What is being asked >> Identify and pull out each line of the entries in which "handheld" occurs.
━━━━━━━━━━━━━━━━━━━━━━━━━━━━━━
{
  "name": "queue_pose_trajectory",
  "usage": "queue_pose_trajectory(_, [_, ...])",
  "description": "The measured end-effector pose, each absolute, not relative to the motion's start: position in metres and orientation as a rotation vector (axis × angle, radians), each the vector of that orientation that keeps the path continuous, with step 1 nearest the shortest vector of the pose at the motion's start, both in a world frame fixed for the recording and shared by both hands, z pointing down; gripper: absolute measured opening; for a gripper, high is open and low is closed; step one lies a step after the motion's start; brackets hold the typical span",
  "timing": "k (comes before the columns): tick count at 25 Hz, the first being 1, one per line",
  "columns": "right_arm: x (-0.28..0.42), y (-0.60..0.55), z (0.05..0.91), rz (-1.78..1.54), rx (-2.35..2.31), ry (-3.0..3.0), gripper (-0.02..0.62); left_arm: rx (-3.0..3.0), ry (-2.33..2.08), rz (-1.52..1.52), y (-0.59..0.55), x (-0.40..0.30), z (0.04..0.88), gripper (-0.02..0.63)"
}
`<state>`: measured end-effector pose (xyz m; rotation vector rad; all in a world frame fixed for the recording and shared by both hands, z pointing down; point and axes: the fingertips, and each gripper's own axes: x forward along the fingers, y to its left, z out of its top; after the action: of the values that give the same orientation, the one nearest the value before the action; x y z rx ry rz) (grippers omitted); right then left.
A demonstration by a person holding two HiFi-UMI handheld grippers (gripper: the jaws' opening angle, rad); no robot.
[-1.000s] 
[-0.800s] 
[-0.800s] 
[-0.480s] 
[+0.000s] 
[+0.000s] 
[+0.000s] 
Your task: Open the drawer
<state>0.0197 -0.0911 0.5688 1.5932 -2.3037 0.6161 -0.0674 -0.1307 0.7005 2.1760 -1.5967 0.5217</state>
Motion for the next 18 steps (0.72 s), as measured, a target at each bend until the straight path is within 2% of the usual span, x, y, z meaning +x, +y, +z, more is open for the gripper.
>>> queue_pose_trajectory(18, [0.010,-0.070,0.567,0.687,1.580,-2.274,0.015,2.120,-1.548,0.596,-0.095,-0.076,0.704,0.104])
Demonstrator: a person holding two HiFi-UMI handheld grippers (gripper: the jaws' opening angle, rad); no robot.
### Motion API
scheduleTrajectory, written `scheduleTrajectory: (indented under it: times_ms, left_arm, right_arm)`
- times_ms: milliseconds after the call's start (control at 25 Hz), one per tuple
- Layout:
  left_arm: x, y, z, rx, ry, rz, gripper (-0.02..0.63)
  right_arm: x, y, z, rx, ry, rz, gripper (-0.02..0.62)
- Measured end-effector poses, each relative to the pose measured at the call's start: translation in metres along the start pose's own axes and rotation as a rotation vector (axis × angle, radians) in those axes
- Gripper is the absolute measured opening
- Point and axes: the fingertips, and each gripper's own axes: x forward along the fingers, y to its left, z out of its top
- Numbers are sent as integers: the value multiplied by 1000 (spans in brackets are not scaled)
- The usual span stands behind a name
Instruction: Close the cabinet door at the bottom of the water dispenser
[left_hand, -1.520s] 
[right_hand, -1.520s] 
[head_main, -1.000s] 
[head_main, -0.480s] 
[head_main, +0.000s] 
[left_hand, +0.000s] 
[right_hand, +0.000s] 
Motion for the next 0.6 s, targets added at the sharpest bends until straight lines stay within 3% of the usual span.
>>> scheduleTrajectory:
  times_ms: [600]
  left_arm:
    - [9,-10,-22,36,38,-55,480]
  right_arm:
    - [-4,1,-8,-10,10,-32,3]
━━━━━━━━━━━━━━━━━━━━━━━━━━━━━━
Result of the task >>
A demonstration by a person holding two HiFi-UMI handheld grippers (gripper: the jaws' opening angle, rad); no robot.
Demonstrator: a person holding two HiFi-UMI handheld grippers (gripper: the jaws' opening angle, rad); no robot.

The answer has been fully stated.